ネフェロメトリーは、免疫学 において血漿タンパク質の濃度を測定するために使用される手法です。例えば、抗体のアイソタイプまたはクラス(免疫グロブリンM、免疫グロブリンG、免疫グロブリンA )の総濃度を測定することができます。[1]多発性骨髄腫などの疾患における遊離軽鎖 の定量化に重要です。定量化は、疾患の分類や、患者の治療後の疾患モニタリングに重要です(患者の治療後にκ軽鎖とλ軽鎖の比率の偏りが増加することは、疾患の再発の兆候です)。
これは、測定対象サンプルからの角度で散乱光を測定することによって行われます。[2]診断用比濁法では、反応過程を最適化することでハイデルベルガー・ケンドール曲線の上昇枝を延長し、ほとんどの血漿タンパク質(ヒトの血液由来)の測定信号が、非常に高濃度であってもハイデルベルガー・ケンドール曲線の左側に収まるようにします。[要出典]
この技術は比較的容易に自動化できるため、臨床検査室で広く使用されています。この技術は、微粒子の希釈懸濁液が通過した光(通常はレーザー光)を吸収するのではなく散乱させるという原理に基づいています。散乱量は、光をある角度(通常は30度と90度)で集めることによって測定されます。[3]
抗体と抗原は、底にすぐに沈降しない小さな凝集体のみが形成される濃度で混合されます。光散乱量を測定し、既知の混合物の散乱量と比較します。未知物質の量は標準曲線から決定されます。
ネフェロメトリーは抗原または抗体の検出に使用できますが、通常は抗体を試薬として、患者の抗原を未知のものとして実行します。[4]免疫学医学研究室では、「エンドポイントネフェロメトリー」と「速度ネフェロメトリー」の2種類の検査を実行できます。
エンドポイントネフェロメトリー検査は、抗体/抗原反応が完了するまで(凝集可能な試薬中の抗体と患者検体中の抗原がすべて凝集し、それ以上複合体が形成されなくなるまで)反応させることによって行われます。しかし、大きな粒子は溶液から脱落し、誤った散乱値を示すため、動態ネフェロメトリーが考案されました。
カイネティックネフェロメトリーでは、試薬を添加した直後に散乱速度を測定します。試薬の濃度が一定であれば、変化率は抗原量と直接相関していると考えられます。
その他のアプリケーション
医療用途以外にも、比濁法は水の透明度を測定するために使用できます。[5]微生物の増殖を測定するために[6] [7]および薬物の溶解性を試験するために使用できます。[3]
参照
参考文献
- ^ MedlinePlus百科事典: 003545
- ^ Reese, Andy C.; Dolen, William K. (1998). 「第4章:抗原抗体反応、比濁法」. Essentials of Immunology . Medical College of Georgia. 2006年9月4日時点のオリジナルよりアーカイブ。
- ^ ab "Nephelometry". BMG LabTech . 2022年. 2022年11月9日閲覧。
- ^ Stevens, Christine Dorresteyn (2010).臨床免疫学および血清学(第3版). FA Davis Company. p. 127. ISBN 978-0803618145。

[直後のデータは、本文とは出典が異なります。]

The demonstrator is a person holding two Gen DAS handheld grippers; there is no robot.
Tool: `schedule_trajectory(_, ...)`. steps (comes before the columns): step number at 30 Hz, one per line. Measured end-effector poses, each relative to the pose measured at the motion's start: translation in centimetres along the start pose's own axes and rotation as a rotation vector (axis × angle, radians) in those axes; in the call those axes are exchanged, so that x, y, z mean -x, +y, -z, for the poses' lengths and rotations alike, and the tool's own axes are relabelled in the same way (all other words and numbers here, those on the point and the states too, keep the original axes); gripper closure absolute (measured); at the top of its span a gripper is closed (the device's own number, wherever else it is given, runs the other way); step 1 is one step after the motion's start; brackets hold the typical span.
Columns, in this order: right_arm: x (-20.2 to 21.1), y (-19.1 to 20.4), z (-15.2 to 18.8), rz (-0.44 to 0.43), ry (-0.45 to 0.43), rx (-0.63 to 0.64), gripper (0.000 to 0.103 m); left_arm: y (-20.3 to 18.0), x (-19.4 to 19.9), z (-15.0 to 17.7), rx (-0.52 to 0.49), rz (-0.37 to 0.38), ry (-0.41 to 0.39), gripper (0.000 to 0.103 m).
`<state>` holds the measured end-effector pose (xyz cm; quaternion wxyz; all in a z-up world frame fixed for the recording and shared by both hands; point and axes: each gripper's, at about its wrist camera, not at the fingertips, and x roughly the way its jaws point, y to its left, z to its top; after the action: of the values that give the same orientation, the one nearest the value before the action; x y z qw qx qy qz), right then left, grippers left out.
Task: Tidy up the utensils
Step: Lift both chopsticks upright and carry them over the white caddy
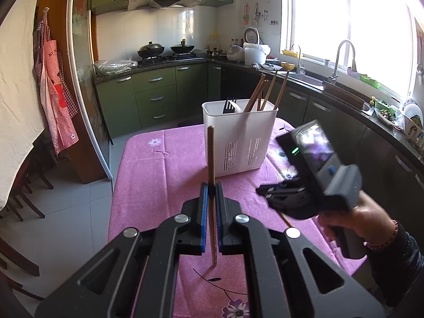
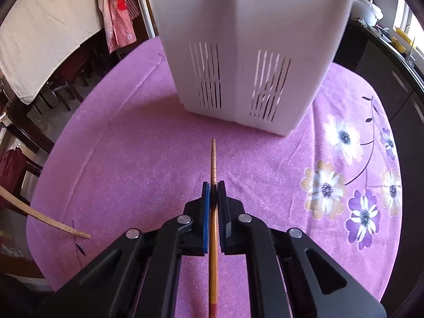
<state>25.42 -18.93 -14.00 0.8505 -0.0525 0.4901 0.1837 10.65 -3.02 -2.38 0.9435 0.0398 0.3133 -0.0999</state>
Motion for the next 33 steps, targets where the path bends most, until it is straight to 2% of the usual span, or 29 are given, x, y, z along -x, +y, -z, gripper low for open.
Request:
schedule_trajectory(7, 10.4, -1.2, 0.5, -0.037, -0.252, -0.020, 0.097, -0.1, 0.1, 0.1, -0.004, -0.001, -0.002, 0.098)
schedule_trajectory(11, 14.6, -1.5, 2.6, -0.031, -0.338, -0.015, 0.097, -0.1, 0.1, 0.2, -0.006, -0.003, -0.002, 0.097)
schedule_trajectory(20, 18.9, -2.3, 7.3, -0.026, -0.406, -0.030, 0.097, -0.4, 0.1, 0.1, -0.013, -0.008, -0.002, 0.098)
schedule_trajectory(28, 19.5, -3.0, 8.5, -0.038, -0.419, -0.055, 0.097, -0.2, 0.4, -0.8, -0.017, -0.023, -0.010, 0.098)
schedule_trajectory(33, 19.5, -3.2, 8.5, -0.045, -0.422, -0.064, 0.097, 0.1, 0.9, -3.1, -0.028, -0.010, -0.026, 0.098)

- ^ Fondriest Environmental, Inc. (2014年9月5日). 「濁度、TSS、および水透明度の測定」.環境測定の基礎. 2022年11月9日閲覧。
- ^ Thoré, Eli SJ; Schoeters, Floris; Spit, Jornt; Van Miert, Sabine (2021年9月). 「パイロットスケール光バイオリアクターにおけるネフェロメトリーを用いた微細藻類バイオマスのリアルタイムモニタリング」. Processes . 9 (9): 1530. doi : 10.3390/pr9091530 .

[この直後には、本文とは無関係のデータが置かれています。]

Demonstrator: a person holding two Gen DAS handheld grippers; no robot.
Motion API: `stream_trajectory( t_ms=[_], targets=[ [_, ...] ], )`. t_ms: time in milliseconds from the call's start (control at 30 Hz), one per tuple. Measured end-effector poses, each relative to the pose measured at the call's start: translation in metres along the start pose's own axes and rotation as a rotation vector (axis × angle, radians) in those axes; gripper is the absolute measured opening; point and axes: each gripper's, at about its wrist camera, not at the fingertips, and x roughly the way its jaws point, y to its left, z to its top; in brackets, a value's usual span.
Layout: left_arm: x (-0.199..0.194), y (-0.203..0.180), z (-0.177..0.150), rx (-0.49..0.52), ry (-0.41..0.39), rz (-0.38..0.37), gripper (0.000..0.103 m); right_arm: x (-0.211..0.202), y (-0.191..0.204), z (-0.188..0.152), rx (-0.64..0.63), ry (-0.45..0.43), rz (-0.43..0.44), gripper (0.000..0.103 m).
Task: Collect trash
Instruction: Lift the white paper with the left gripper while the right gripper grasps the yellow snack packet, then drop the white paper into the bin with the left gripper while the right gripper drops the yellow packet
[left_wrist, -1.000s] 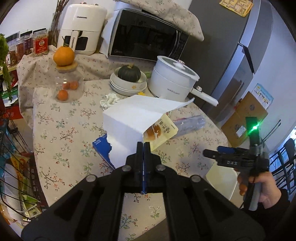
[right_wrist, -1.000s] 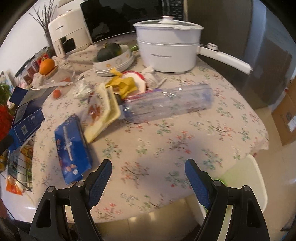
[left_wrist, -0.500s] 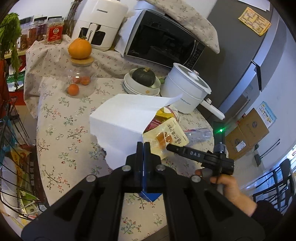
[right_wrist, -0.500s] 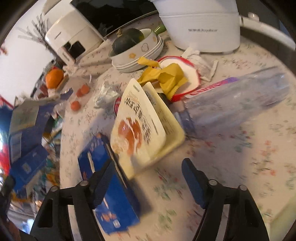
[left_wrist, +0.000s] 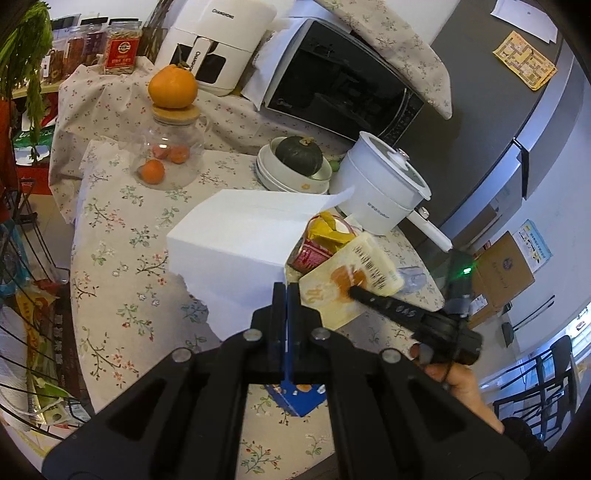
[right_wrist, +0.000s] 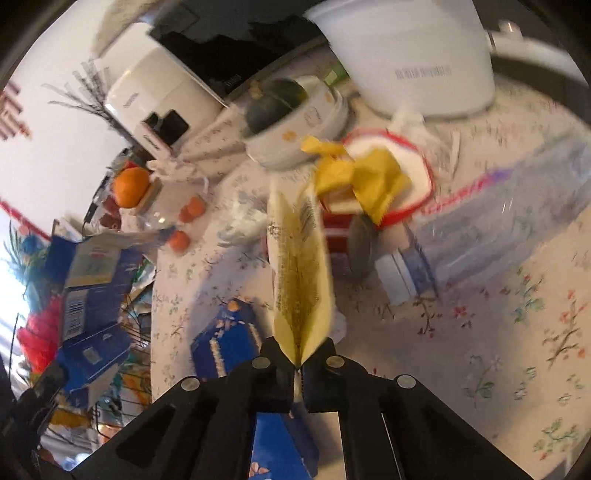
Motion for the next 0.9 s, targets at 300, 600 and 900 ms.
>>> stream_trajectory(
  t_ms=[300,600,900],
  targets=[
    [-0.001,-0.025,-0.007,0.051,-0.001,-0.05,0.001,-0.091,-0.003,0.009,-0.046,-0.177,-0.018,0.002],
    [0.01,-0.081,-0.022,0.151,0.035,-0.138,0.001,-0.177,-0.035,-0.002,-0.086,-0.256,-0.089,0.002],
    [0.029,-0.148,-0.045,0.254,0.098,-0.247,0.001,-0.26,-0.105,-0.034,0.019,-0.308,-0.197,0.002]
  ],
)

- ^ Mechsner, KL (1984年1月1日). 「細菌培養の増殖評価のための自動比濁分析システム」. Analytica Chimica Acta . 163 : 85–90 . Bibcode :1984AcAC..163...85M. doi :10.1016/S0003-2670(00)81496-8.